Nicolas Sarkozy... et tous les autres citoyens..., par Philippe Bilger.
Nicolas Sarkozy a été condamné, dans l'affaire Bygmalion, à un an d'emprisonnement à exécuter sous bracelet électronique alors que le ministère public avait requis à son encontre un an dont six mois avec sursis. Il arrive que les juges dépassent le Parquet. Ses coprévenus ont été sanctionnés également.
NS a relevé appel, il est donc toujours présumé innocent.
Pourtant, d'emblée et au surplus, une déclaration choquante de sa part, selon laquelle "le droit aurait été une nouvelle fois bafoué". Étrange comme cette dénonciation revient trop souvent pour être crédible !
Une défense solidaire et corporatiste par une droite ayant perdu tout sens de la dignité démocratique. Elle aurait dû au moins s'abstenir.
Des échanges passionnés et passionnants à l'Heure des pros 2 le 30 septembre sur la condamnation de Nicolas Sarkozy. D'un côté Elisabeth Lévy, Gilles-William Goldnadel et bien sûr, sur ce sujet, Pascal Praud notre animateur et de l'autre Jean-Louis Burgat et moi-même (CNews).
Je considérais comme une avancée démocratique le fait que l'institution judiciaire instruise sur les affaires politiques et sur des infractions qu'elle n'avait pas inventées mais dont elle avait été saisie. Il n'y avait aucune raison de pourfendre par principe toutes les sanctions prononcées dans ce domaine en traitant d'idéologues et de partisans les magistrats qui en étaient responsables. Pour ma part, j'attends l'arrêt à venir de la cour d'appel et j'en prendrai acte, quelle que soit sa teneur. Ce qui nous distinguait de nos contradicteurs est que nous n'estimions ni légères ni dérisoires les transgressions qui avaient pu être commises par un président de la République en campagne en 2012.

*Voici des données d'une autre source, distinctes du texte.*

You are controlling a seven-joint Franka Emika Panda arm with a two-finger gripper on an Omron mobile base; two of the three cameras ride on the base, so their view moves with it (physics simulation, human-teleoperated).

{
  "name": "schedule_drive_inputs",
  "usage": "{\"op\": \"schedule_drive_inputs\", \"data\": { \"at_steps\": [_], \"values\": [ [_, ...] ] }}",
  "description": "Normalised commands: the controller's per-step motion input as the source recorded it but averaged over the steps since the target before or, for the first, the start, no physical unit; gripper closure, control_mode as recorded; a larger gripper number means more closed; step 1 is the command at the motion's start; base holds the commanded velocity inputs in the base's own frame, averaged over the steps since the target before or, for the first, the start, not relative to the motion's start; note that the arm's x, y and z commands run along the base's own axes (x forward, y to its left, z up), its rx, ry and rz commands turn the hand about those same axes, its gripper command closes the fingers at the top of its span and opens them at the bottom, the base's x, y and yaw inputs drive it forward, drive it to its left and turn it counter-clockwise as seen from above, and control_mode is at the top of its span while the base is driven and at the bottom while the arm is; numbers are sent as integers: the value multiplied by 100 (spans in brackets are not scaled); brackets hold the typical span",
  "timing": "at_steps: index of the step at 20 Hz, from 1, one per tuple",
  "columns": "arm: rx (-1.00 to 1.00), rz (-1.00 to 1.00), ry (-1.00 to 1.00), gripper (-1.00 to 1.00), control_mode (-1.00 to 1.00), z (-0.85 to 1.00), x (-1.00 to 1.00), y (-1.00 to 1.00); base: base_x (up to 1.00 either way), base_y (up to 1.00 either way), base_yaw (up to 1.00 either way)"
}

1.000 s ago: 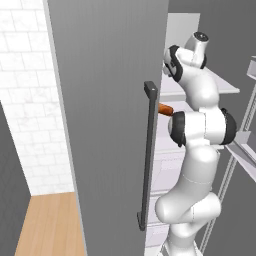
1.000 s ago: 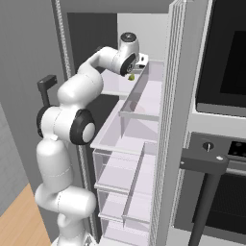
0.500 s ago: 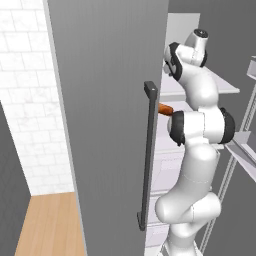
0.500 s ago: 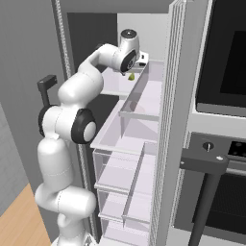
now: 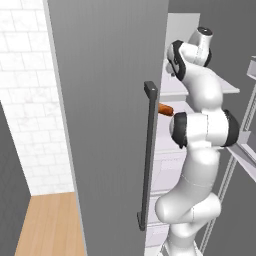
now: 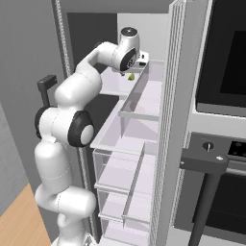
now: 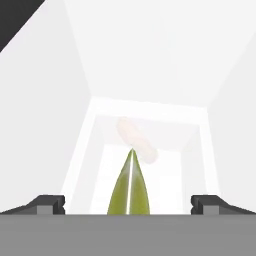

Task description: Grab a lemon wedge from the fridge and one ice cube from the ice bowl, and put them in the glass of lemonade.

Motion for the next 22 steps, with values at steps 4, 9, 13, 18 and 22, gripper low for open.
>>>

On a trop parlé de Nicolas Sarkozy le 30 septembre alors que le destin judiciaire de tous les Français m'importe au plus haut point. D'autant plus que le pouvoir macronien se désintéresse de cette banale, éprouvante, insupportable et parfois tragique justice au quotidien. Et que le garde des Sceaux, plus à l'aise pour vitupérer les opposants que pour réformer ce qui devrait l'être, en est réduit à nous faire prendre ses petites modifications pour une entreprise capitale.

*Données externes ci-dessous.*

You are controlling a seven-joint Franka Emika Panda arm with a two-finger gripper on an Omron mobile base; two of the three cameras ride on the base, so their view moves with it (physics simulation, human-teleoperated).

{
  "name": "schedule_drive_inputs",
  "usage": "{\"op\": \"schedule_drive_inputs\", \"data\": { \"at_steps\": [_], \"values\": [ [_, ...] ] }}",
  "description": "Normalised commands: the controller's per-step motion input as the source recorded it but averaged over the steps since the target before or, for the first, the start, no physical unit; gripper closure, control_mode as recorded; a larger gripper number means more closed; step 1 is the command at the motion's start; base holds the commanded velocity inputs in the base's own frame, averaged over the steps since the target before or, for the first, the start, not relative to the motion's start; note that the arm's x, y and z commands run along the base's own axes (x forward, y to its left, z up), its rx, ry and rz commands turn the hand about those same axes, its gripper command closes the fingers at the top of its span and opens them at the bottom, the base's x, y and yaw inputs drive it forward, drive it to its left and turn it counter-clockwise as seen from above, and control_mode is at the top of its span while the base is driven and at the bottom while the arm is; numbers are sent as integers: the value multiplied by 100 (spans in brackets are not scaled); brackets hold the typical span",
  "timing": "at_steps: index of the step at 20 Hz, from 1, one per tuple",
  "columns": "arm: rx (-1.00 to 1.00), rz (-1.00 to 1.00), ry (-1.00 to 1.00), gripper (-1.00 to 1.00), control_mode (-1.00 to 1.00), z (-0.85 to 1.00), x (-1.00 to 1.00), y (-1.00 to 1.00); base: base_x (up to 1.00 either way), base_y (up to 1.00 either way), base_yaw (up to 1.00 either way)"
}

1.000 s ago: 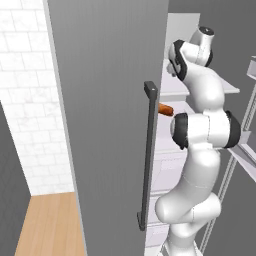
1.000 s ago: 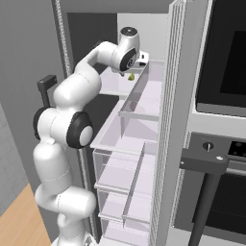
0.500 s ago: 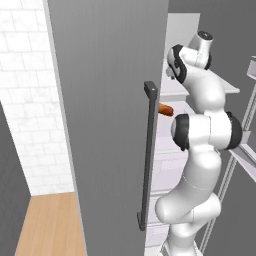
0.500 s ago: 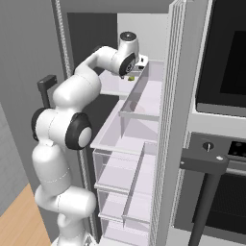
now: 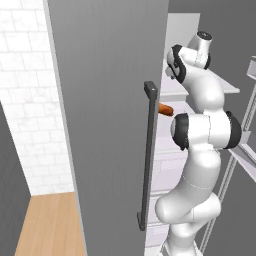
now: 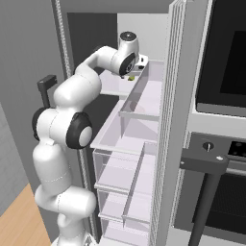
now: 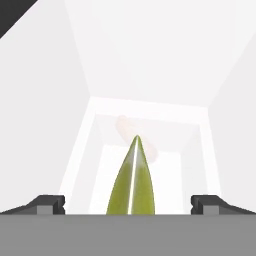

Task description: Grab a lemon wedge from the fridge and one ice cube from the ice bowl, and put them in the glass of lemonade.

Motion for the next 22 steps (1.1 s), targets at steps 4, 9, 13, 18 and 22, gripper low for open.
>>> {"op": "schedule_drive_inputs", "data": {
  "at_steps": [4,9,13,18,22],
  "values": [
    [0,0,0,-100,-100,-22,0,0,0,0,0],
    [0,0,3,-100,-100,0,0,0,0,0,0],
    [0,0,5,100,-100,0,0,5,0,0,0],
    [0,0,9,100,-100,0,0,0,0,0,0],
    [0,0,8,100,-100,-8,-2,0,0,0,0]
  ]
}}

Un sondage CSA révèle que pour 68 % des Français la justice est "trop laxiste", pour 93 % "trop lente" et pour 69 % "opaque". 53 % des citoyens n'ont pas confiance dans la Justice et pour 34 % elle est cependant efficace.
Les critiques formulées par une large majorité sont fondées, en tout cas pour la lenteur, car j'estime avec nos concitoyens que c'est le péché gravissime du fonctionnement judiciaire. Le service public qu'est la Justice (elle doit être d'abord cela avant de réclamer d'être un pouvoir, elle n'est nommée qu'autorité dans la Constitution de 1958) ne peut que susciter la défiance quand on est contraint d'attendre trop longtemps des jugements dans un climat généralement alourdi par l'indifférence et le manque d'information, quand ce n'est pas le défaut d'écoute et de politesse.
La Justice n'est pas aussi laxiste qu'on le prétend. Elle peut en donner l'impression car elle n'est pas d'une constance et d'une cohérence égales et souvent laisse apparaître une sensibilité trop vive pour les dossiers ayant suscité un émoi médiatique.
Il est évident qu'un authentique ministre de la Justice aurait été celui de l'abstention législative et du pragmatisme à la fois modeste et opératoire. Les envolées lyriques à la Taubira, on s'en est moqué, les polémiques partisanes à la Dupond-Moretti, on s'en moque.
D'autant plus que le vivier de gens satisfaits par la Justice n'est pas négligeable et constituerait pour un pouvoir intelligemment régalien un terreau à exploiter. Car on sait bien que dans ce service public si particulier, il est rare que toutes les parties s'accordent - celle qui a gagné mais pas assez, celle qui a perdu mais trop - pour émettre une appréciation favorable sur l'institution judiciaire et ceux qui la servent, le plus souvent avec compétence et honneur.
Nicolas Sarkozy a été le héros judiciaire malheureux de cette journée du 30 septembre.
Je comprends qu'il attende avec impatience l'appel et qu'il espère un arrêt infirmatif.
Il me pardonnera mais la multitude qui m'importe est celle abandonnée par le pouvoir.